AMERICAN EXAMPLE: Now-a-days the policy-makers in some countries are making laws and rules to stop unwanted calls of subscribers. The citizens can register their numbers in 'No Call lists'. The law provides for heavy penalties on companies which call individuals on these listings.
The US Congress first passed the Telephone Consumer Protection Act (TCPA) in 1991 in response to consumer concerns about the growing number of unsolicited telephone marketing calls to their homes and the increasing use of automated and pre-recorded messages. Accordingly, the US Federal Communications Commission (FCC) adopted rules that require anyone making a telephone solicitation call to anybody's home to provide his or her name, the name of the person or entity on whose behalf the call is being made, and a telephone number or address at which that person or entity can be contacted. In June 2003, the FCC supplemented its original rules and established, together with the Federal Trade Commission (FTC), the national Do-Not-Call list.
The TCPA can be enforced in at least three different ways: The individual who receives a call after a name removal request has been given to the caller is granted a private right of action in a local court and may sue for $500 in damages for each violation.

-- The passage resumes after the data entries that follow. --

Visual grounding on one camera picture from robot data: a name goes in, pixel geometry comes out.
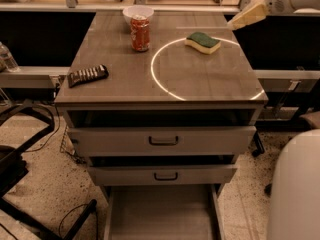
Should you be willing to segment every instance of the green sponge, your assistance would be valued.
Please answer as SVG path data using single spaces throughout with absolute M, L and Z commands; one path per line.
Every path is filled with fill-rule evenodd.
M 205 33 L 194 32 L 186 38 L 185 44 L 195 48 L 199 52 L 211 54 L 221 46 L 221 41 Z

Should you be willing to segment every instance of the soda can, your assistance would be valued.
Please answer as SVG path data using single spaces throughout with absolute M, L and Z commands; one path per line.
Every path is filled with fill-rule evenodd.
M 142 15 L 134 15 L 131 18 L 131 42 L 132 48 L 139 52 L 149 49 L 150 30 L 149 20 Z

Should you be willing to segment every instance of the tile floor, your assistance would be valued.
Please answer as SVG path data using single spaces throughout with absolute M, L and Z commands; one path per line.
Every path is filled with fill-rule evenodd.
M 34 133 L 41 123 L 25 116 L 14 117 L 0 127 L 0 143 L 17 146 Z M 84 165 L 75 164 L 66 154 L 60 152 L 65 122 L 60 118 L 60 128 L 40 151 L 25 153 L 29 173 L 5 199 L 21 210 L 37 218 L 58 234 L 63 217 L 74 207 L 88 203 L 92 198 L 98 201 L 99 239 L 103 239 L 104 223 L 108 204 L 101 190 L 94 186 Z M 265 240 L 268 221 L 269 198 L 264 187 L 271 182 L 273 170 L 280 150 L 296 133 L 261 132 L 266 152 L 252 157 L 254 145 L 248 147 L 237 161 L 239 166 L 231 183 L 227 184 L 219 197 L 226 240 Z M 41 147 L 46 138 L 31 149 Z M 71 213 L 64 221 L 61 233 L 64 235 L 77 218 L 81 209 Z M 7 227 L 19 240 L 38 239 L 20 222 L 3 212 L 0 223 Z M 77 240 L 94 240 L 96 217 L 90 215 L 77 235 Z M 11 240 L 0 227 L 0 239 Z

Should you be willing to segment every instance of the drawer front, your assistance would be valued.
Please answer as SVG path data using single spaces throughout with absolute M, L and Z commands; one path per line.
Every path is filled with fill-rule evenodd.
M 104 240 L 224 240 L 214 188 L 112 187 Z
M 224 184 L 231 181 L 236 170 L 235 165 L 88 168 L 92 181 L 98 186 Z
M 254 126 L 203 128 L 72 128 L 69 137 L 80 156 L 240 154 Z

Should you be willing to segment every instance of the cabinet top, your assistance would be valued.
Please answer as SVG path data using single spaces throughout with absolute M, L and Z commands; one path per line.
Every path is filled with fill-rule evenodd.
M 221 47 L 207 55 L 186 46 L 196 31 L 220 39 Z M 222 13 L 156 11 L 146 52 L 132 49 L 130 32 L 120 10 L 98 12 L 69 72 L 104 64 L 110 75 L 73 88 L 64 81 L 56 104 L 266 102 Z

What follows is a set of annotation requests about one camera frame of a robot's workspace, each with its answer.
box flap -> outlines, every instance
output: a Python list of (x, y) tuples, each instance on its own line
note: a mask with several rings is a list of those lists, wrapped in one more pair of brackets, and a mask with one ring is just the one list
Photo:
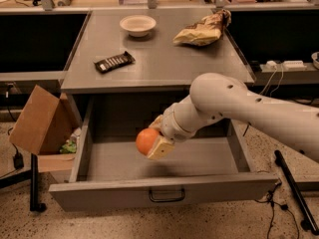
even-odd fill
[(59, 152), (72, 126), (60, 100), (36, 86), (22, 110), (9, 140), (34, 154)]
[(58, 98), (35, 86), (14, 125), (9, 137), (10, 142), (38, 154), (58, 104)]
[(75, 154), (39, 155), (39, 172), (71, 170)]
[(77, 128), (80, 126), (79, 121), (77, 120), (74, 111), (72, 110), (70, 101), (68, 99), (68, 96), (65, 93), (61, 93), (60, 95), (60, 102), (62, 103), (62, 105), (64, 106), (65, 110), (68, 113), (69, 116), (69, 120), (72, 124), (72, 128)]

bowl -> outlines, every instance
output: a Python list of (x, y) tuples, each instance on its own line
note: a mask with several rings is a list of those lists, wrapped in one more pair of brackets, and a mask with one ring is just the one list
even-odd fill
[(316, 69), (319, 69), (319, 52), (315, 52), (314, 54), (311, 55), (313, 65), (315, 66)]
[(155, 27), (157, 21), (146, 15), (132, 15), (121, 20), (120, 26), (134, 37), (146, 36)]

power strip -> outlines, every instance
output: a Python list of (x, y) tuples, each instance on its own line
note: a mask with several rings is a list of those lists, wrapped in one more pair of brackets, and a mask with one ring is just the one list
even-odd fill
[(282, 63), (282, 66), (287, 71), (304, 71), (307, 69), (307, 66), (305, 66), (301, 60), (285, 61)]

crumpled bag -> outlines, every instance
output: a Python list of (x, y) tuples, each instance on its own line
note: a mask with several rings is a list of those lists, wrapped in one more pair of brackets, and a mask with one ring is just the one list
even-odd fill
[(60, 153), (69, 154), (69, 153), (76, 153), (77, 152), (77, 145), (72, 140), (67, 140), (65, 144), (60, 147)]
[(205, 46), (218, 40), (231, 22), (231, 13), (220, 10), (216, 13), (203, 17), (193, 25), (182, 29), (174, 38), (174, 44), (191, 44)]

metal table leg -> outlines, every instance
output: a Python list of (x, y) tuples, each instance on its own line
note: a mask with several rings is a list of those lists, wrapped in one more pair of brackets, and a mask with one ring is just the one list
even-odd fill
[(31, 185), (30, 185), (30, 211), (43, 212), (47, 209), (44, 203), (39, 203), (39, 187), (38, 187), (38, 157), (31, 154)]
[(20, 172), (0, 179), (0, 188), (8, 187), (25, 180), (31, 180), (30, 184), (30, 211), (43, 212), (46, 210), (44, 203), (39, 203), (39, 190), (38, 190), (38, 157), (31, 154), (31, 169)]

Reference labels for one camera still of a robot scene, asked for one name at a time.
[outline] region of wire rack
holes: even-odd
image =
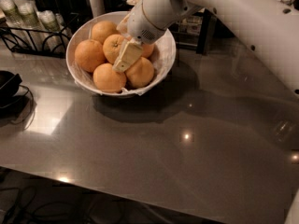
[[[0,36],[11,52],[65,58],[66,48],[71,39],[67,29],[76,25],[77,18],[77,13],[70,14],[69,22],[59,32],[8,27],[2,23],[0,24]],[[41,44],[36,43],[37,35],[43,37]],[[55,45],[50,47],[49,42],[53,39]]]

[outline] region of white container
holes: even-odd
[[[162,80],[164,80],[172,68],[176,58],[176,42],[169,30],[156,41],[155,49],[149,59],[152,61],[155,67],[155,76],[151,83],[144,88],[135,90],[123,89],[121,93],[106,93],[98,90],[93,84],[93,78],[91,74],[80,69],[75,63],[75,49],[79,42],[88,39],[90,37],[90,31],[92,27],[99,21],[113,21],[116,24],[127,15],[126,11],[111,12],[92,19],[82,25],[72,36],[67,50],[66,50],[66,63],[67,67],[77,83],[83,90],[92,94],[100,94],[106,96],[112,96],[117,98],[129,98],[134,95],[142,95],[145,92],[152,89]]]

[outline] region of floor
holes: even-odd
[[[0,168],[3,224],[217,224],[145,203]]]

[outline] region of table surface
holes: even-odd
[[[82,90],[65,59],[3,43],[0,57],[35,98],[26,121],[0,118],[0,166],[224,223],[294,218],[298,101],[237,40],[178,49],[168,77],[129,99]]]

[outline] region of white bowl
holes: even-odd
[[[116,24],[127,15],[126,11],[111,12],[94,18],[84,25],[82,25],[72,36],[66,50],[66,63],[68,70],[70,71],[75,82],[85,91],[89,91],[92,94],[100,94],[106,96],[113,96],[119,98],[128,98],[136,94],[142,95],[149,91],[152,87],[160,83],[167,73],[170,71],[176,58],[176,42],[169,30],[155,42],[155,49],[152,55],[149,57],[155,67],[155,76],[151,83],[144,88],[135,90],[122,89],[121,93],[107,93],[98,90],[93,84],[93,77],[91,74],[83,71],[75,63],[75,49],[79,42],[88,39],[90,37],[90,31],[92,27],[99,21],[113,21]]]

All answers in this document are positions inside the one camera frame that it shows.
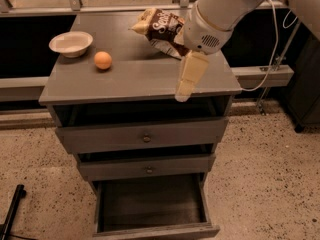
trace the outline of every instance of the gray tabletop
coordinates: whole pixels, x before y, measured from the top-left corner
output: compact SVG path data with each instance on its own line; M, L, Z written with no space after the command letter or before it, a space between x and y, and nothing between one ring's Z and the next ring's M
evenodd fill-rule
M185 16L186 10L172 11ZM39 102L43 105L174 98L180 60L152 48L147 39L129 30L141 12L79 14L74 31L90 33L94 41L75 59L59 56ZM107 51L112 67L100 71L94 55ZM223 54L210 55L210 67L193 96L234 95L239 83Z

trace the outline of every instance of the bottom drawer
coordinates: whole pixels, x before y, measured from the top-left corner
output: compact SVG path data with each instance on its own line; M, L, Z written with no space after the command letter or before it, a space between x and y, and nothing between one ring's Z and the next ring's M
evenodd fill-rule
M214 237L199 174L95 182L96 239Z
M213 144L137 149L78 155L78 170L86 181L209 172Z

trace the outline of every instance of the drawer knob
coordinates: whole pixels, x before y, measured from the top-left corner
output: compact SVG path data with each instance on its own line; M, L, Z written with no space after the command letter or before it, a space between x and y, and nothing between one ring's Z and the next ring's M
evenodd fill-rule
M147 167L146 168L146 173L147 174L152 174L153 173L153 168L152 167Z
M149 135L144 135L144 136L143 136L143 142L144 142L144 143L149 143L150 141L151 141L151 138L150 138Z

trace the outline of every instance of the brown snack bag
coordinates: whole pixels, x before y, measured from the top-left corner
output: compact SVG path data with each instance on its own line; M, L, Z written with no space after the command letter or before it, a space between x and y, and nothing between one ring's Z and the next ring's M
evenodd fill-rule
M131 29L145 35L150 44L172 57L181 59L190 50L175 42L184 25L184 19L161 9L146 9L138 16L138 23Z

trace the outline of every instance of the speckled floor
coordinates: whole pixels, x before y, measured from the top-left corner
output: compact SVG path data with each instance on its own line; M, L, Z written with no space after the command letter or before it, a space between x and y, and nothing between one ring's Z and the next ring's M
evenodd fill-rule
M261 116L235 103L205 193L216 240L316 240L320 235L320 129L297 134L275 101ZM12 233L90 239L96 198L46 112L0 115L0 223L24 184Z

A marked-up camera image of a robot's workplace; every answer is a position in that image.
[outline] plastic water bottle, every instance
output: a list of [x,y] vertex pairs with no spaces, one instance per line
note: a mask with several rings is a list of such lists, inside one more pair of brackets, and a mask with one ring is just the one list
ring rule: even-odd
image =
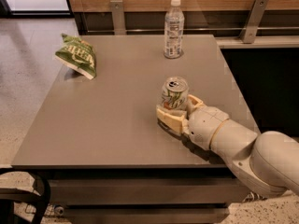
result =
[[181,43],[184,30],[184,14],[180,9],[180,0],[171,0],[171,8],[165,16],[164,56],[177,58],[181,55]]

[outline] can lid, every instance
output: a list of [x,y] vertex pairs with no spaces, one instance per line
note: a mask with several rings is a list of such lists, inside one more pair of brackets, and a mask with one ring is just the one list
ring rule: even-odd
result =
[[171,6],[172,7],[180,6],[180,0],[171,0]]
[[182,77],[170,77],[166,80],[165,86],[173,92],[183,92],[188,89],[187,81]]

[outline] table top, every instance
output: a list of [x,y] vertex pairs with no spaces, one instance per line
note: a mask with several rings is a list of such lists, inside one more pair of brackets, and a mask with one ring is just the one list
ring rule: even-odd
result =
[[191,152],[156,118],[168,77],[184,77],[190,93],[231,119],[257,125],[212,35],[185,35],[184,54],[167,59],[162,35],[86,35],[97,77],[63,66],[12,166],[50,168],[180,168],[223,166]]

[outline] gray table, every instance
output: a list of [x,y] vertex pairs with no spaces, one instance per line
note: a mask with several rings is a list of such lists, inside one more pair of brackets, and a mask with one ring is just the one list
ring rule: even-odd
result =
[[[227,204],[242,201],[247,188],[219,157],[166,132],[155,113],[164,81],[180,76],[191,94],[258,132],[214,37],[185,35],[184,55],[175,60],[164,57],[159,35],[82,38],[94,46],[97,77],[88,80],[63,67],[13,167],[51,173],[53,203],[100,210],[114,205],[97,215],[67,209],[78,223],[83,216],[93,217],[90,223],[117,223],[119,217],[120,223],[123,217],[146,223],[147,216],[173,223],[224,219]],[[210,212],[198,204],[223,206]]]

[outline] black chair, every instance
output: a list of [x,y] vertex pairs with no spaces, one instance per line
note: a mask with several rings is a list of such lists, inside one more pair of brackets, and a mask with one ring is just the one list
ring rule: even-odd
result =
[[[7,173],[16,172],[12,167],[0,169],[0,183],[5,181],[1,176]],[[0,224],[16,224],[17,217],[14,215],[14,203],[28,203],[36,208],[36,212],[31,221],[33,224],[41,223],[50,201],[50,186],[46,179],[36,176],[43,184],[43,193],[38,194],[28,190],[17,189],[16,187],[0,187]]]

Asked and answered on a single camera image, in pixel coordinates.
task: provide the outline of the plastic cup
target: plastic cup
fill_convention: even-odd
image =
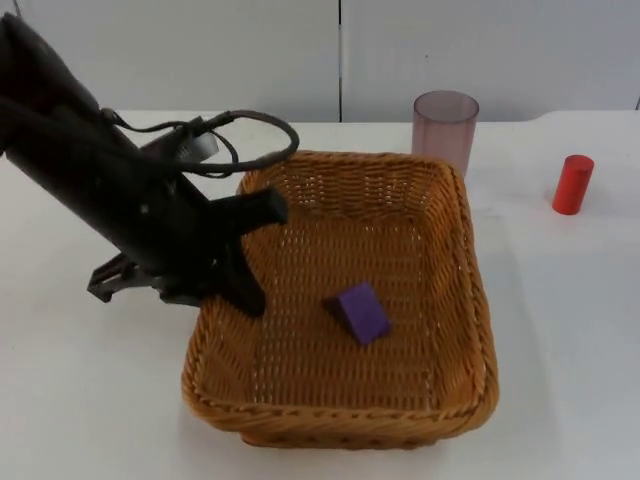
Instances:
[[[436,90],[420,95],[413,105],[415,155],[438,157],[464,176],[480,106],[464,93]]]

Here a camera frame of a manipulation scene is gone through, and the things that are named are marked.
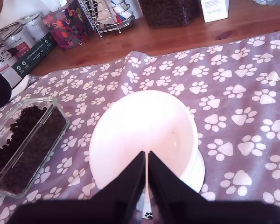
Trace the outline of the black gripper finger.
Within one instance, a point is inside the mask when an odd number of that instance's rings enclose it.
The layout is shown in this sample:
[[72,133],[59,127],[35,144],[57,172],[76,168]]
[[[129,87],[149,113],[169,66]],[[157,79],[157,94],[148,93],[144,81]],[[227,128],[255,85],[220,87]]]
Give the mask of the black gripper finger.
[[138,199],[145,185],[145,153],[141,151],[128,166],[86,203],[129,203]]
[[200,194],[205,177],[205,165],[200,152],[194,166],[186,167],[178,177],[154,153],[148,154],[148,184],[158,203],[206,203]]

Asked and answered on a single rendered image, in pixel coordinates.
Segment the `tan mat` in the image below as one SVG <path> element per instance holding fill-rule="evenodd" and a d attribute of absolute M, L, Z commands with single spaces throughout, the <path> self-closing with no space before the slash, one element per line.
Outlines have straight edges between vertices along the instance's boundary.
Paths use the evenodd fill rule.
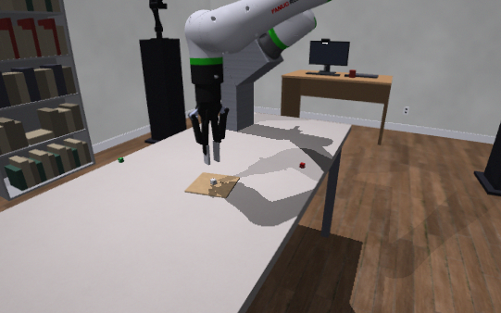
<path fill-rule="evenodd" d="M 210 179 L 215 178 L 217 184 L 212 185 Z M 240 177 L 202 172 L 202 174 L 185 190 L 186 193 L 203 194 L 227 198 Z"/>

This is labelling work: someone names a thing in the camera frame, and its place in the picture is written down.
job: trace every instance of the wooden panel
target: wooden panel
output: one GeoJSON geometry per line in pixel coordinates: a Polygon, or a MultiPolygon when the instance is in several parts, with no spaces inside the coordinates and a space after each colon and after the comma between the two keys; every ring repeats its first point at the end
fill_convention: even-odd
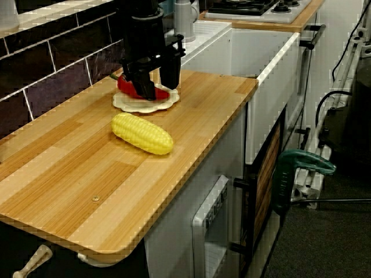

In some cases, the courts can levy triple damages. Similar suits may be filed for violations of the TCPA's provisions regarding faxes, autodialers, and artificial or pre-recorded messages. States may initiate civil action against offending companies on behalf of their citizens. Complaints may be filed with the Federal Communications Commission, which has the power to impose penalties against parties in violation of the TCPA.
TELEMARKETING IN BANGLADESH: Some foreign banks, insurance companies and discount card companies in the country have begun aggressive telemarketing. They have engaged call centres. They make calls to cell phones and ask: 'Sir, do you maintain an account with us?' They don't even bother to check their own records before calling someone whether he already has an account with them. This kind of telemarketing irritates the cell phone users. This is, in fact, demarketing.
In this situation, Bangladesh needs to make a 'Do-Not-Call Act' like the USA and Australia or the trade associations of the service providers like banks and discount card sellers should maintain a 'Do-Not-Call list'.